There’s a pandemic devastating the United States and countries abroad, one largely unchecked with no signs of relenting. It kills quietly and threatens the future of generations to come. It claimed the lives of nearly 72,000 Americans in 2019, a death toll accelerating rapidly in 2020.
Its presence does not permeate social media or the nightly news like COVID-19, yet it cripples families and impacts communities—the young and the old, the rich and the poor—just as tragically.
It is the opioid crisis, and 175 Americans die every day because of it. Combined with alcoholism and other forms of substance abuse, it is part of a more subtle pandemic of addiction that former United States Surgeon General Vivek Murthy claimed must be treated with the same urgency as heart disease, cancer, or diabetes.
Although Murthy’s words did not fall on deaf ears—U.S. health officials allocated more than $1.8 billion in state funding last year to combat the crisis—burgeoning problems persist. Overdose mortality rate and suicide continue to reduce average life expectancy in the United States, a trend seemingly bolstered by the mandated isolation and ubiquitous fear from the coronavirus.
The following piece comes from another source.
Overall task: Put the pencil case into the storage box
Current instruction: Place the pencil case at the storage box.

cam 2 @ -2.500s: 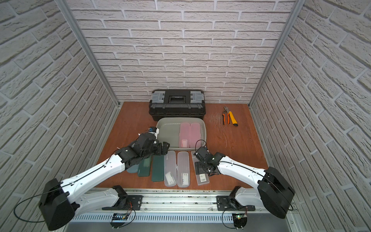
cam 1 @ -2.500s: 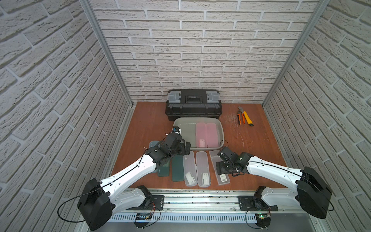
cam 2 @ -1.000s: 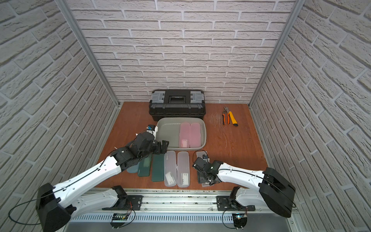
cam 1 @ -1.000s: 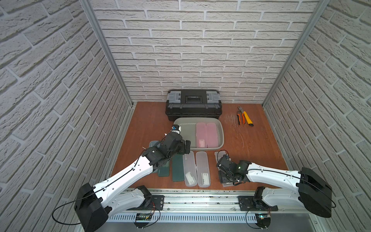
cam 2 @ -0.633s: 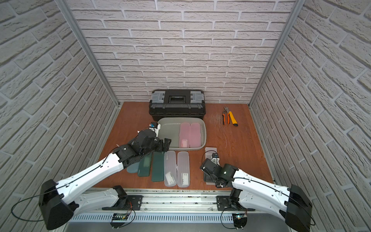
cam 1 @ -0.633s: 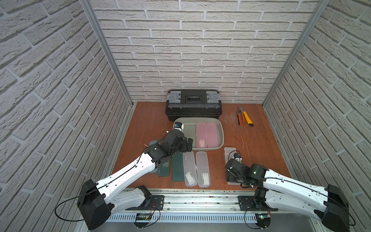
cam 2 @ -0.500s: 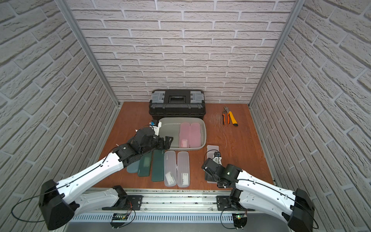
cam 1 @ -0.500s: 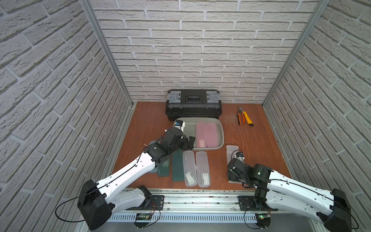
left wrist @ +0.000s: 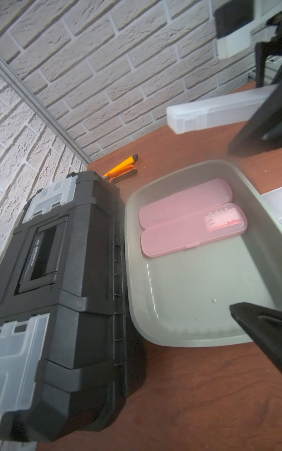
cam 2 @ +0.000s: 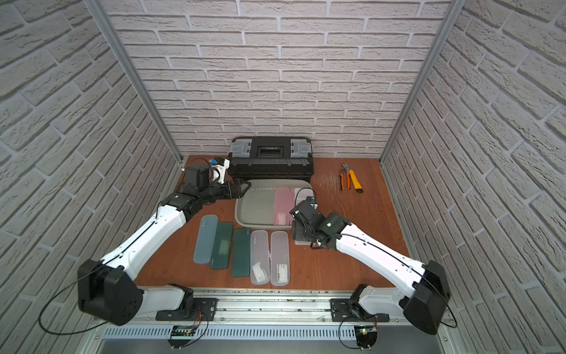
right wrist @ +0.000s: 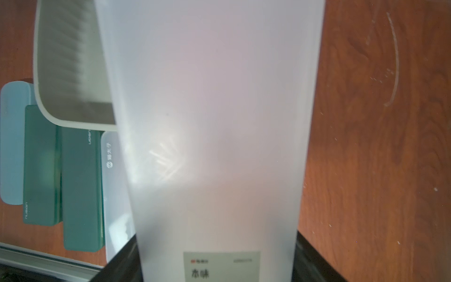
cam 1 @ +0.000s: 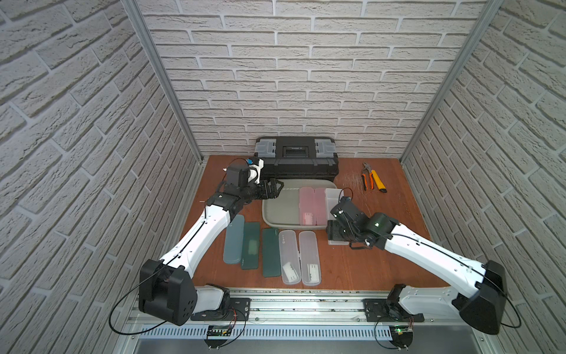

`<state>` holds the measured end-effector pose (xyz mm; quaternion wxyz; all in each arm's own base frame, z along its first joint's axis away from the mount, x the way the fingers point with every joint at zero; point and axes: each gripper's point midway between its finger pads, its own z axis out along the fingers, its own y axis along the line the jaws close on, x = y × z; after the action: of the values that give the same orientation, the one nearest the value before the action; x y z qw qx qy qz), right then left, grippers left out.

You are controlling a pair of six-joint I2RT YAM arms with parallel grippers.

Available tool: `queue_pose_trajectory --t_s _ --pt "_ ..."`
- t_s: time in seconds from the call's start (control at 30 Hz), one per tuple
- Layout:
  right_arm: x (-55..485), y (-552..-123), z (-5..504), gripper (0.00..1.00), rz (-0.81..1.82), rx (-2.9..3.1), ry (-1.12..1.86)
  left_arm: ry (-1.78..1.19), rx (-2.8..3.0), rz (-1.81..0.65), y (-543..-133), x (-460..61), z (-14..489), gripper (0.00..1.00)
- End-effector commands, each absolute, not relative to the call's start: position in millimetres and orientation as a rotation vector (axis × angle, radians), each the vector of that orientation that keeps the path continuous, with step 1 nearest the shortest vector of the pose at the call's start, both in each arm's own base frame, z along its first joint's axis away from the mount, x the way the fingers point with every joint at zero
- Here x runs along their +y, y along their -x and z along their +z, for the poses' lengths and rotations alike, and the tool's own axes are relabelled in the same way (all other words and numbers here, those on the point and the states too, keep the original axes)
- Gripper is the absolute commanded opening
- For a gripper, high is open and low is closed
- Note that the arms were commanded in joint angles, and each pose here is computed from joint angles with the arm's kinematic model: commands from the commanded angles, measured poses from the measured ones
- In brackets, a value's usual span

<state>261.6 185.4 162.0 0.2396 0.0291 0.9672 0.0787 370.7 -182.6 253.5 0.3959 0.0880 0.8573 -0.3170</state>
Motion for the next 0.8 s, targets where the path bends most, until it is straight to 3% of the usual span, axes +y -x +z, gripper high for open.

Indeed, as the world awaits a vaccine—a drug to serve as a panacea for global panic and uncertainty—more addicts return to their own familiar remedies. It is a step backwards that many will make only once, as families are forced to bury a loved one gone too soon.
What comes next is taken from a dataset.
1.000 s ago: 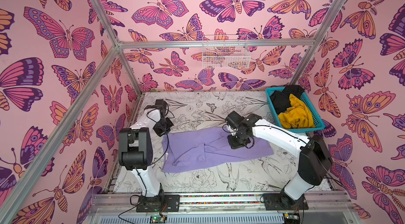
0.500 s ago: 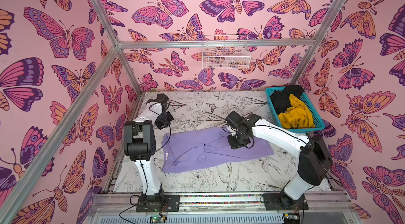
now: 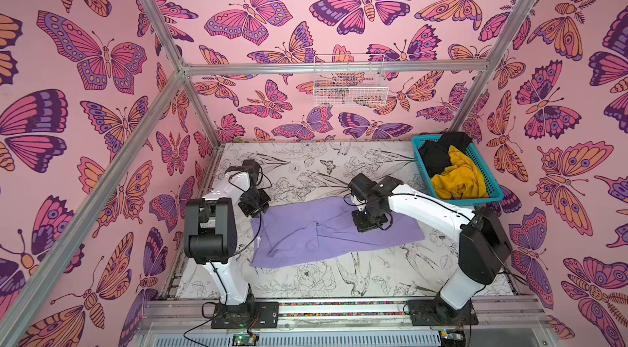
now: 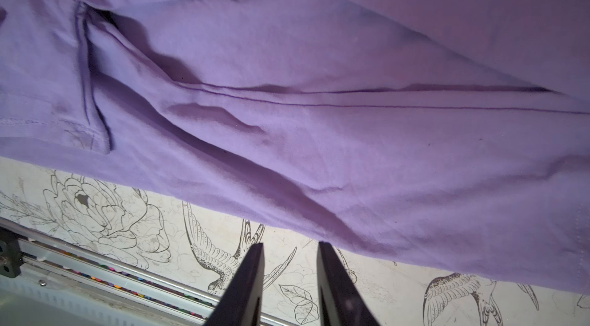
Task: Fold and stack t-shirts
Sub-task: Smooth out the T-shirt at the center of the board.
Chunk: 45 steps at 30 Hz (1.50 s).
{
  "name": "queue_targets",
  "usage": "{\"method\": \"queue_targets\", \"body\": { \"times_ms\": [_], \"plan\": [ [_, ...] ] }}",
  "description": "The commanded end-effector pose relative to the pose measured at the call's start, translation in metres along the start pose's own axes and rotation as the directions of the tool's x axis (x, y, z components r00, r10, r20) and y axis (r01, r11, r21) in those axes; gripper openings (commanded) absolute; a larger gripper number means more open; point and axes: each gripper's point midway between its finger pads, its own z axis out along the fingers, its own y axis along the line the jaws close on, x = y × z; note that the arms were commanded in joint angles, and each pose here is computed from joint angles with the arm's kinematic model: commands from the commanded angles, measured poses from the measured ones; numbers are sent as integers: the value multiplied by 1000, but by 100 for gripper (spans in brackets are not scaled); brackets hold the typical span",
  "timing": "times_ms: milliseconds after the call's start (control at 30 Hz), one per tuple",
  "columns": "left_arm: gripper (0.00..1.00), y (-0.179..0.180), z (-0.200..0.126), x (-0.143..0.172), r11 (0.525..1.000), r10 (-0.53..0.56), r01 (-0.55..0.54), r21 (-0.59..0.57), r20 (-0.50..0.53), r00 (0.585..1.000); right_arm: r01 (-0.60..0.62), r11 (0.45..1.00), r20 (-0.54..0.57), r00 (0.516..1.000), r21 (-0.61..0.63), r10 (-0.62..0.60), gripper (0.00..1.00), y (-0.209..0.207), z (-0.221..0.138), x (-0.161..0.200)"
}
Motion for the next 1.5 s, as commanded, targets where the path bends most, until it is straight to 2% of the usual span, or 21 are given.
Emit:
{"method": "queue_targets", "body": {
  "times_ms": [0,167,367,667,700,800,1067,1300,1467],
  "plan": [
    [30,-2,8,8,1000,7,-6,20,-36,999,4,1000,-11,1000,-1,-4,34,-2,2,4],
    [28,-9,24,5,999,17,-15,39,-57,998,4,1000,-11,1000,8,-4,34,-4,1,6],
    [26,-5,42,0,1000,9,-9,-8,-76,997,4,1000,-7,1000,21,-3,34,-6,0,6],
    [23,5,25,-6,999,13,-13,-53,-14,1000,-1,1000,-15,1000,25,2,34,-7,2,6],
    [21,5,24,-7,998,14,-15,-55,-8,1000,0,1000,-13,1000,23,0,34,-6,2,6],
    [0,3,25,-8,998,22,-22,-54,-16,1000,0,1000,-10,1000,23,0,33,-6,1,4],
    [0,2,13,-14,998,30,-29,-48,26,999,1,1000,-11,1000,28,-1,33,-8,1,7],
    [0,-16,-25,-41,997,79,-76,-31,118,990,5,1000,-8,1000,16,-4,33,-4,-1,2],
    [0,-20,-21,-51,993,106,-100,-56,112,988,8,1000,-7,1000,20,-8,33,-4,-3,2]
  ]
}}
This article is an attempt to illustrate the unique challenges—physically and psychologically—facing those with substance abuse disorder during Covid-19. Furthermore, it is meant to offer strategies to combat these challenges, strategies borrowed from Centers for Disease Control and Prevention (CDC), the National Institute on Drug Abuse (NIH), and scholarly journals published via the National Center for Biotechnology Information (NCBI).
COVID-19, otherwise known as coronavirus disease 2019, is a previously unidentified virus that affects the lungs and airways. It spreads via droplets in the mouth and nose when one coughs or breathes out.
The majority of people who contract the virus will experience mild symptoms—including dry cough, fever, or loss of taste and smell—that typically subside with rest and home treatment.
However, the virus seems to pose greater dangers to those classified as “high-risk” members of the population. According to the CDC, these risk factors include age (generally, those over the age of 65) and the presence of certain underlying health conditions.
Unfortunately, many addicts may fall under the at-risk category. According to the National Institute on Drug Abuse (NIH):Because it attacks the lungs, the coronavirus that causes COVID-19 could be an especially serious threat to those who smoke tobacco or marijuana or who vape. People with opioid use disorder (OUD) and methamphetamine use disorder may also be vulnerable due to those drugs’ effects on respiratory and pulmonary health. Additionally, individuals with a substance use disorder are more likely to experience homelessness or incarceration than those in the general population, and these circumstances pose unique challenges regarding transmission of the virus that causes COVID-19.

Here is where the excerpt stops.